In Italy’s South Tyrol, autumn means new wine, and new wine means Törggelen.
Derived from the Latin “torculum” (wine press) before becoming rendered as “Torggl” in local dialect, this tradition began in the Valle Isarco of the Dolomites, where winegrowers in the valley would put their livestock under the charge of herdsmen in the mountains during the summer. In the autumn, when the herdsmen descended into the valley with the livestock, the winegrowers would receive them with a feast of Tyrolean specialties: speck (cured and lightly smoked ham), kaminwurzen (chimney smoked sausages), dumplings, roasted chestnuts, and, most importantly, the year’s new wines.
Even if you aren’t herding livestock, you can still taste the new wine and feast on local dishes at the buschenschank, farmhouse taverns that serve their own wine and regional dishes during Törggelen. Some of the traditional dishes served at the farmhouse taverns during Törggelen are dumplings, spinach-stuffed ravioli, sweet buns stuffed with jam, and roasted chestnuts, but each farm has its own specialty. Besides the new wine, Törggelen is an excuse to taste the farms previous vintages, and learn a few square dance steps. Typical wines of the South Tyrol include the white Müller Thurgau with a fresh bouquet of apricot jam, the intense cherry red Lagrein, and spicy Pinot Noir, which finds its ideal climate here.
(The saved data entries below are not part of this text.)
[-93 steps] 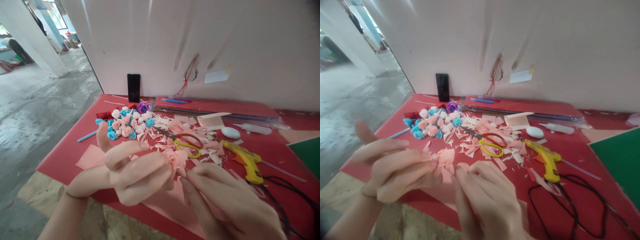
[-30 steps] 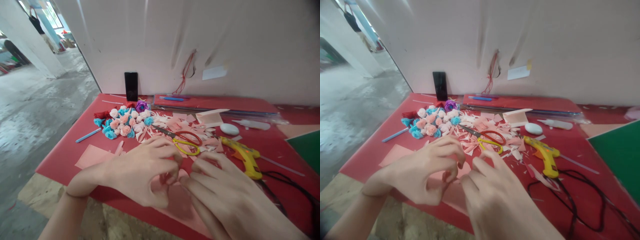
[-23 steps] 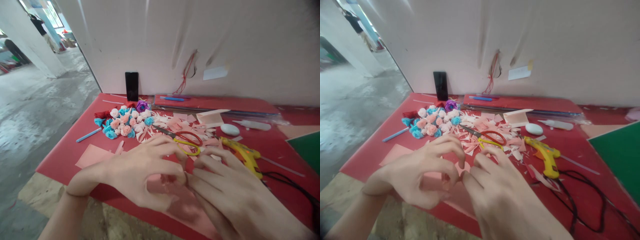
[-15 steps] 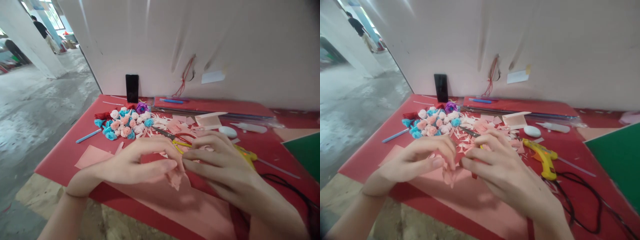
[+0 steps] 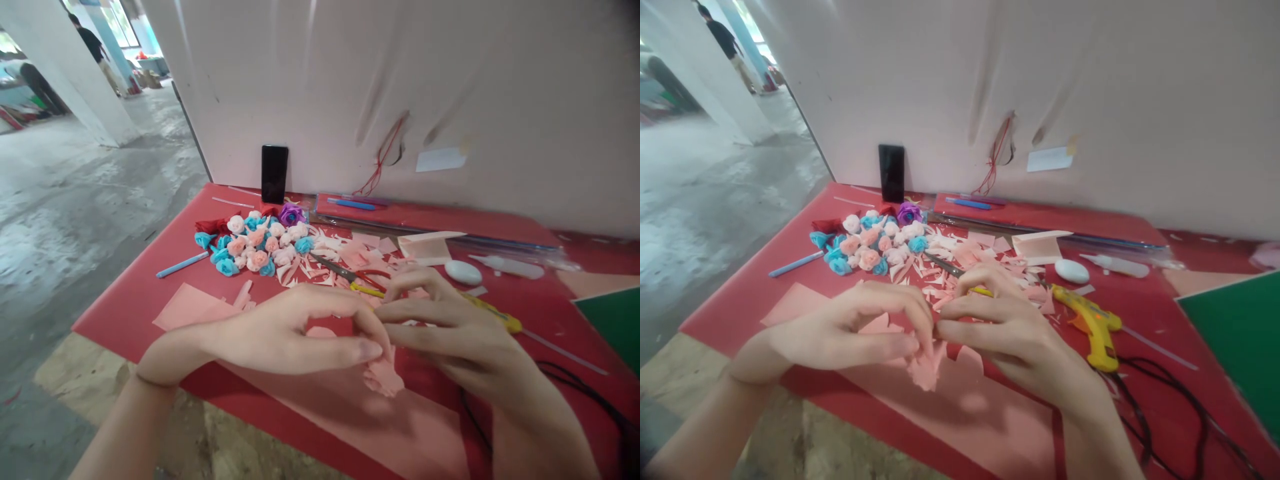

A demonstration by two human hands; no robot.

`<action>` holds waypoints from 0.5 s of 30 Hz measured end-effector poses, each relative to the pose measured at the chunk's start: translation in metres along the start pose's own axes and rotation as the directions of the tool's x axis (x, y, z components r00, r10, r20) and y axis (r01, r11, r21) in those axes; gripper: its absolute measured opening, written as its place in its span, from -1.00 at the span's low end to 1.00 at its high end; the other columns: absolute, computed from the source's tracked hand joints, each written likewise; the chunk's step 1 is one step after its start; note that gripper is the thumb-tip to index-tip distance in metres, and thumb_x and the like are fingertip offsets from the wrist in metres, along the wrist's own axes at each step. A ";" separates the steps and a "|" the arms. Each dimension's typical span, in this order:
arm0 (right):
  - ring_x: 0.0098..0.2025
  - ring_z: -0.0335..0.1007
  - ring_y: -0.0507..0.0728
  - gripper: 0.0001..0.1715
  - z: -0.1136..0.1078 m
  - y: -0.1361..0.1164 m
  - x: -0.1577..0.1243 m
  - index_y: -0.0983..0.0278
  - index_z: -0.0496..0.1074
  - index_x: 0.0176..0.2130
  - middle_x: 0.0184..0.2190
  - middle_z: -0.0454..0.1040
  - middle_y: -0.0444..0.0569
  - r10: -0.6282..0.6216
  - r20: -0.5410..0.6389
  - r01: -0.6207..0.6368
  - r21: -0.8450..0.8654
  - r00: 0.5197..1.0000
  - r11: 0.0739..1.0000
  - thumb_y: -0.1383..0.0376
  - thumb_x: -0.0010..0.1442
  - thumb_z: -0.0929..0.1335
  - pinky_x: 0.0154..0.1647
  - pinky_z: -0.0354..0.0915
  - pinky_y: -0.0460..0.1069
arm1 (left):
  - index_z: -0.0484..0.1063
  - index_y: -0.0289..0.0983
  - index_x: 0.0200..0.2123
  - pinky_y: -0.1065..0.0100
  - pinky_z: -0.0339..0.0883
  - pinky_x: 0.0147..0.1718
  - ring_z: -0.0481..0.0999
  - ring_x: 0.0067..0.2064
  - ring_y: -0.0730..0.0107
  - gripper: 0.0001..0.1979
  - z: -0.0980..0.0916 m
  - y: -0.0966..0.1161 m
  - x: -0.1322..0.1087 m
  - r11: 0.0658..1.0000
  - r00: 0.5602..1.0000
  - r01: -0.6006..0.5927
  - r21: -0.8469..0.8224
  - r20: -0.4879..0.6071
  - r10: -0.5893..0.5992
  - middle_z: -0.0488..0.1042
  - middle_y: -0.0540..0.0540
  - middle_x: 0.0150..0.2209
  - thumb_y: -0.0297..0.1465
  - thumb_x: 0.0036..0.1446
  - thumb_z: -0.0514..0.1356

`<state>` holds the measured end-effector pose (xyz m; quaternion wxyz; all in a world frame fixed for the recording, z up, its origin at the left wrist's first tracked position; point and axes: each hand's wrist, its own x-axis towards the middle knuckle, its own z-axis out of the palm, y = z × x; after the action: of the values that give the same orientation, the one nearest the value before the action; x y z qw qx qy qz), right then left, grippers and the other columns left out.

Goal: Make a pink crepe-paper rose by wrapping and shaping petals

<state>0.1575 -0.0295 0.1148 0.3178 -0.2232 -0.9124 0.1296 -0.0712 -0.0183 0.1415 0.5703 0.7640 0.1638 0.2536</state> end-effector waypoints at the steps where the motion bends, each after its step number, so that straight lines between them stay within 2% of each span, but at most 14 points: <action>1: -0.09 0.18 0.11 -0.79 0.000 0.001 -0.001 0.19 0.43 -0.18 -0.27 0.52 -0.07 -0.004 0.003 0.004 0.000 1.000 1.000 0.41 0.28 0.24 -0.09 0.23 0.05 | 0.40 -0.36 -0.34 0.52 0.37 -0.23 0.47 -0.26 0.54 -0.91 0.000 0.000 0.000 1.000 1.000 -0.001 -0.004 -0.001 0.001 0.48 -0.08 -0.31 -0.50 0.21 0.11; 8: -0.10 0.17 0.12 -0.69 0.003 0.002 -0.001 0.20 0.42 -0.17 -0.28 0.51 -0.03 -0.029 -0.022 0.030 0.033 0.999 0.999 0.32 0.37 0.13 -0.08 0.20 0.07 | 0.36 -0.33 -0.39 0.51 0.34 -0.19 0.44 -0.25 0.55 -0.89 0.003 0.000 0.000 1.000 0.999 -0.030 0.005 -0.015 0.030 0.46 -0.04 -0.34 -0.53 0.20 0.11; 13: -0.12 0.22 0.10 -0.75 -0.001 0.000 0.001 0.17 0.41 -0.19 -0.25 0.51 -0.06 -0.010 0.040 0.009 0.014 0.999 1.000 0.40 0.34 0.19 -0.13 0.22 0.04 | 0.35 -0.30 -0.40 0.45 0.35 -0.15 0.46 -0.22 0.50 -0.90 0.001 0.000 0.000 0.997 1.000 -0.010 -0.071 0.019 0.012 0.48 -0.04 -0.32 -0.48 0.19 0.15; 15: -0.11 0.24 0.09 -0.74 -0.002 -0.001 0.001 0.16 0.42 -0.18 -0.25 0.51 -0.06 0.003 0.031 -0.003 0.022 1.000 1.000 0.36 0.35 0.18 -0.12 0.23 0.04 | 0.35 -0.28 -0.40 0.42 0.35 -0.14 0.47 -0.20 0.49 -0.91 0.001 0.000 0.000 0.994 1.000 0.022 -0.103 0.021 -0.020 0.49 -0.02 -0.31 -0.45 0.14 0.21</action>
<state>0.1579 -0.0297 0.1172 0.3059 -0.2190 -0.9153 0.1437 -0.0704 -0.0194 0.1411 0.6133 0.7341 0.1527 0.2483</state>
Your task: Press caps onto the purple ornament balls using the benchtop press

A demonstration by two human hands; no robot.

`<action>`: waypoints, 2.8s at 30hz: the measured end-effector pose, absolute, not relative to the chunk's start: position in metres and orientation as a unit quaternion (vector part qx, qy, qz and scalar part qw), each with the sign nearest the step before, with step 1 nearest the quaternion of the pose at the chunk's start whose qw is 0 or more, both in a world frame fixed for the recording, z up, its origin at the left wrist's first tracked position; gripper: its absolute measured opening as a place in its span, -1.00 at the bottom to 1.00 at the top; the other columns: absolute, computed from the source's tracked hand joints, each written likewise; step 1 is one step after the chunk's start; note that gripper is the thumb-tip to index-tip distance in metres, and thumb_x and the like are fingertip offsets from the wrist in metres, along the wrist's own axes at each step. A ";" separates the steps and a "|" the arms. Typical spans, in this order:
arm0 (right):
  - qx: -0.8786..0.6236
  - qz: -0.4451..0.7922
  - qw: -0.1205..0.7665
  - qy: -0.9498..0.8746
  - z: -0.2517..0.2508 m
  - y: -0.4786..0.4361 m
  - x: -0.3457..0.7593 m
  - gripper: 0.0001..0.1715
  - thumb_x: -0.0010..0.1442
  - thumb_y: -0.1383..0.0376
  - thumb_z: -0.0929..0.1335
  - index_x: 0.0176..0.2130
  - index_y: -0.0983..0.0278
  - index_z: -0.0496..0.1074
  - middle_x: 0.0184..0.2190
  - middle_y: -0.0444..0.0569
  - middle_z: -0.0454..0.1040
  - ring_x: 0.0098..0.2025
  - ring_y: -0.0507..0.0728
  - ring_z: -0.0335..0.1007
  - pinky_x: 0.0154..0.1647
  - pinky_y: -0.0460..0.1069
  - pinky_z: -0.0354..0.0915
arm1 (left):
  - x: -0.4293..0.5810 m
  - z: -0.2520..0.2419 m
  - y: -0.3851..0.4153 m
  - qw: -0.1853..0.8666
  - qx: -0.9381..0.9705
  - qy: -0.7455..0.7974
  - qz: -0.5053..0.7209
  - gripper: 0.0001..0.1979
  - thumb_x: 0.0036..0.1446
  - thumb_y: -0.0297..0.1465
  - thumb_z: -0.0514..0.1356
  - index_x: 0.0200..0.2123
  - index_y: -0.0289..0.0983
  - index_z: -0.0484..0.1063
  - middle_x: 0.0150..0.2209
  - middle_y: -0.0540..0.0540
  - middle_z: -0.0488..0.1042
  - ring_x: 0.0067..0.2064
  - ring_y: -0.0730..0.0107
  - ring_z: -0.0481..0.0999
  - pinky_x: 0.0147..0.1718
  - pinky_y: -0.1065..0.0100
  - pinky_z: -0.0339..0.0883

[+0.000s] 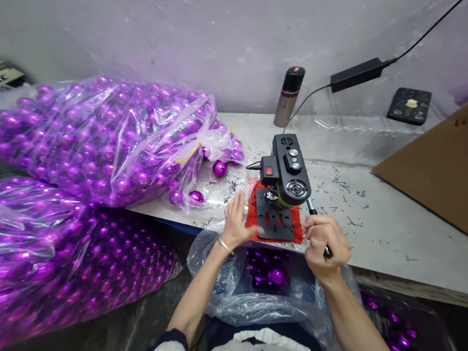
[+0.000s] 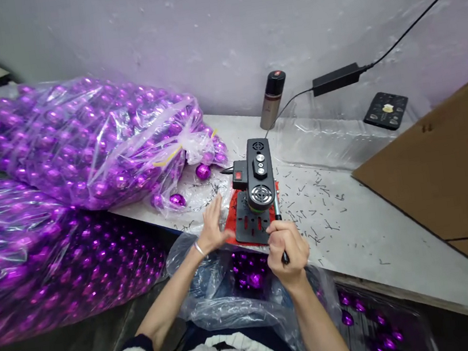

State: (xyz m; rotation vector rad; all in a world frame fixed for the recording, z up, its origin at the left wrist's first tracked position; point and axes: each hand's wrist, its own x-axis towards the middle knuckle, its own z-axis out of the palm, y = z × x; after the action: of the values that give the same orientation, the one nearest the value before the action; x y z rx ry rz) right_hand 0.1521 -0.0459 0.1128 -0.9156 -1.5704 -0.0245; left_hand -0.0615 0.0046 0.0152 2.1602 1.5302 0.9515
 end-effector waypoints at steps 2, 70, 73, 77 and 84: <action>-0.397 -0.009 0.616 -0.680 0.113 -0.046 0.152 -0.70 0.28 0.50 0.25 -0.45 0.22 0.29 -0.46 -0.12 0.42 -0.39 0.04 0.41 -0.39 -0.03 0.29 | -0.074 0.033 0.054 0.141 0.667 0.619 0.390 -0.12 0.26 0.09 0.15 0.45 -0.27 -0.01 0.44 -0.40 0.11 0.48 -0.10 0.09 0.40 -0.09 0.03; -0.395 -0.045 0.590 -0.703 0.103 -0.045 0.155 -0.76 0.37 0.35 0.22 -0.35 0.20 0.33 -0.42 -0.09 0.47 -0.41 0.04 0.40 -0.39 -0.03 0.31 | 0.001 0.013 0.003 0.326 0.675 0.503 0.430 -0.34 -0.01 -0.11 0.46 0.14 -0.18 0.45 0.01 -0.20 0.58 0.06 -0.01 0.53 0.16 -0.01 0.31; -0.382 -0.065 0.603 -0.697 0.086 -0.043 0.154 -0.72 0.40 0.30 0.19 -0.36 0.19 0.31 -0.43 -0.10 0.45 -0.45 0.04 0.37 -0.34 0.01 0.34 | 0.001 0.013 0.003 0.328 0.672 0.510 0.426 -0.34 -0.02 -0.08 0.47 0.13 -0.17 0.46 0.00 -0.19 0.58 0.06 -0.01 0.53 0.16 -0.01 0.31; -0.386 -0.072 0.616 -0.682 0.074 -0.041 0.152 -0.70 0.42 0.28 0.18 -0.37 0.19 0.29 -0.43 -0.12 0.45 -0.46 0.04 0.37 -0.25 0.06 0.37 | 0.001 0.012 0.002 0.328 0.675 0.503 0.430 -0.34 -0.01 -0.07 0.46 0.13 -0.18 0.46 0.00 -0.19 0.58 0.05 0.01 0.53 0.15 -0.01 0.32; -0.363 -0.068 0.604 -0.706 0.055 -0.039 0.152 -0.72 0.41 0.29 0.17 -0.35 0.19 0.28 -0.40 -0.12 0.41 -0.44 0.03 0.39 -0.38 0.00 0.37 | 0.000 0.011 0.002 0.329 0.677 0.501 0.428 -0.32 0.01 -0.08 0.46 0.16 -0.18 0.44 0.01 -0.21 0.58 0.06 0.01 0.54 0.16 -0.02 0.32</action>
State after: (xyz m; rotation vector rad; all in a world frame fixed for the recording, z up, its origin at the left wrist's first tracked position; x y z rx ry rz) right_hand 0.1520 -0.0387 0.0549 -0.8401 -1.6341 -0.1566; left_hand 0.0000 0.0016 0.0107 1.7714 1.3114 1.1193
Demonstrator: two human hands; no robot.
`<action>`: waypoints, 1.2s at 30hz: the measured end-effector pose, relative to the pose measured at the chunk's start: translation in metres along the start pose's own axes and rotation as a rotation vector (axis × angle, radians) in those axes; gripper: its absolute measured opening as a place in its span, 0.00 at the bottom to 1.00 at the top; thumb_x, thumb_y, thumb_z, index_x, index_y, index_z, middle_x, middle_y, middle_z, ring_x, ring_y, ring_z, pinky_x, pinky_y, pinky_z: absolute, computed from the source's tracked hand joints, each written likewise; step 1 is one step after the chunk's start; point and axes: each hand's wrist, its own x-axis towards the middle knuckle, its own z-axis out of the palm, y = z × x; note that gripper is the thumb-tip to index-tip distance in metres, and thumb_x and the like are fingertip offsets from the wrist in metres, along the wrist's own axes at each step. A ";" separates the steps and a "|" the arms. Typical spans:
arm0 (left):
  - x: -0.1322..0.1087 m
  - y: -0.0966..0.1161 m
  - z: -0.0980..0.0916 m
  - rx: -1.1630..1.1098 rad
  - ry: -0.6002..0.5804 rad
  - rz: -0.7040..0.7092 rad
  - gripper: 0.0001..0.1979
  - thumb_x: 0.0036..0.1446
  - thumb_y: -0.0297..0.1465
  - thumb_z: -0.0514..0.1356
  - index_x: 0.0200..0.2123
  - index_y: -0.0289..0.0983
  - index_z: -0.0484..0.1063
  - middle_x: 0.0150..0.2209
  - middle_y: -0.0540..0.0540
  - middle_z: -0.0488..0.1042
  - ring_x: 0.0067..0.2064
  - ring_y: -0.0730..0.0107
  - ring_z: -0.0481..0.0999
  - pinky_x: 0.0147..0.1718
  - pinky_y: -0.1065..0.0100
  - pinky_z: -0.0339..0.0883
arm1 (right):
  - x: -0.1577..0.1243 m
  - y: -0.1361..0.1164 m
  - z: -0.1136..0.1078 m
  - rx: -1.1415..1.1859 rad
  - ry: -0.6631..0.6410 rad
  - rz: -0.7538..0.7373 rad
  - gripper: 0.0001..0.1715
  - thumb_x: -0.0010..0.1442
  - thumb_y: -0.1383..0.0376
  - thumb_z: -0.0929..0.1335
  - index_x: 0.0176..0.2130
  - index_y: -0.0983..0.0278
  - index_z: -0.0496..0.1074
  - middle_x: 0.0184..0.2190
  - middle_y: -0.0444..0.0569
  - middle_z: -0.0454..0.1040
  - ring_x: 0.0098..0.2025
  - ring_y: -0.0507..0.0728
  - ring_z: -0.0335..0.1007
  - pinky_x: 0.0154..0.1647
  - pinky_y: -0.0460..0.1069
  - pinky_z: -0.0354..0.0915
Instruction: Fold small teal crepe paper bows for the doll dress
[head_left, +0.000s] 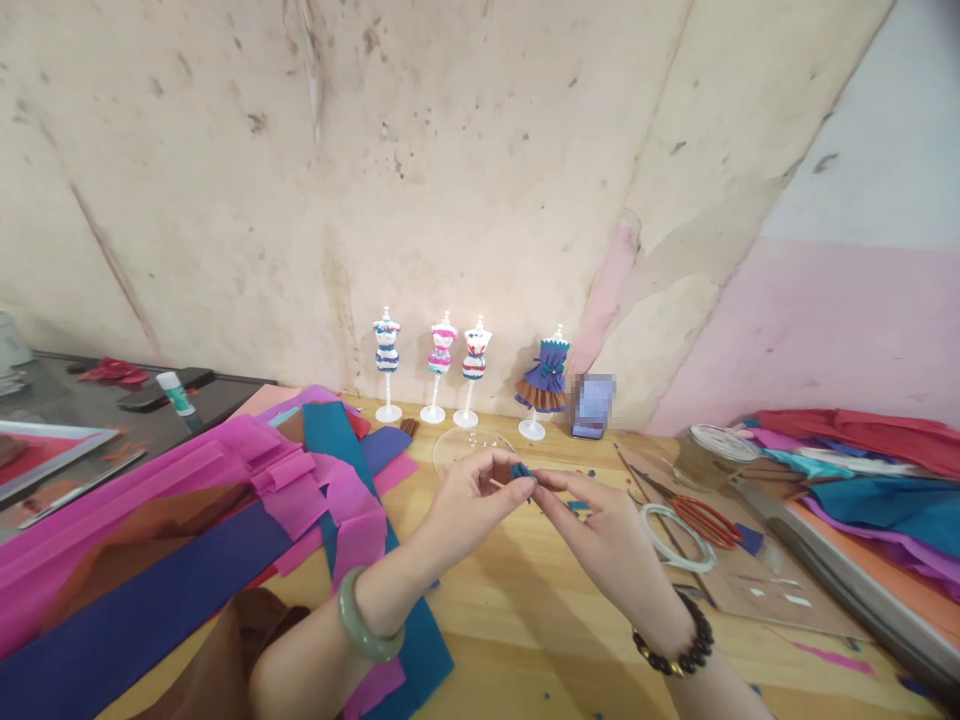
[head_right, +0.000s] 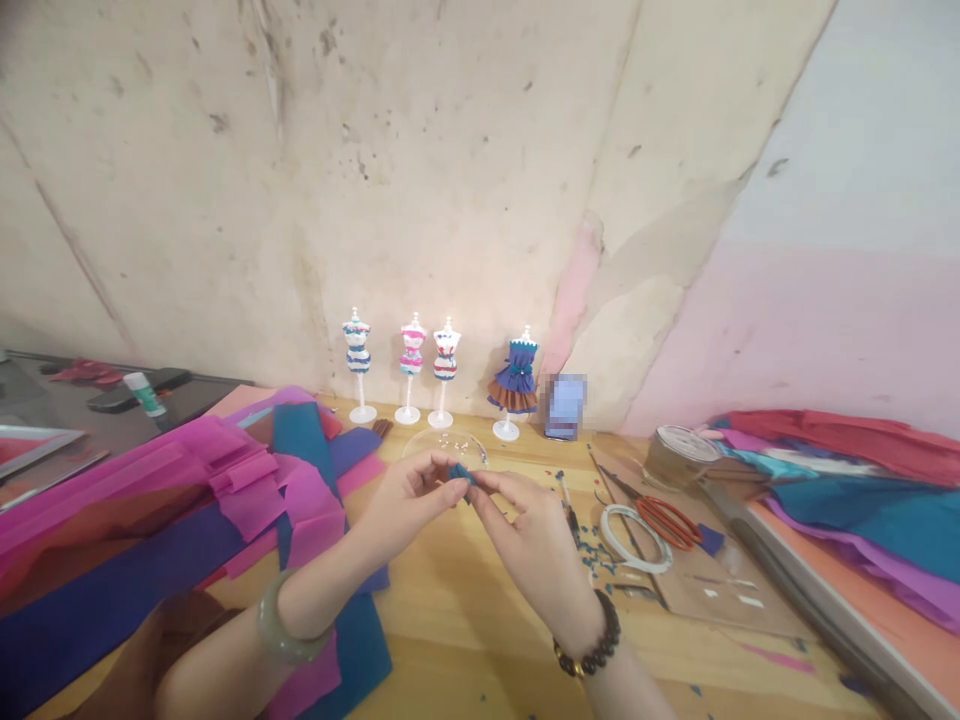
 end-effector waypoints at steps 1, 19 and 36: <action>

Work up an appetite by arriving at the buschenschank on foot along one of the beautiful walking trails near Bolzano, gateway to the Dolomites. Walking routes include paths through well-tended vineyards and apple orchards, and through magnificent chestnut woods – South Tyrol’s culture of chestnut tree cultivation dates back to about 600 A.D when a boom in wine production led to increasing need for chestnut wood casks. The Ebnicherhof farmhouse tavern above Bolzano can be reached on foot in 90 minutes along the Chestnut Trail, idyllic in autumn when the countryside is ablaze with color. If you are too full to walk back, many buschenschank also offer accommodation.
Buschenschank farmhouse taverns are open for Törggelen from September to Christmas all over Italy’s South Tyrol, and the cream of the crop are recognized by the South Tyrol’s Farmer’s Association, which has a recommended list of these farmhouse taverns. Advanced bookings are normally required.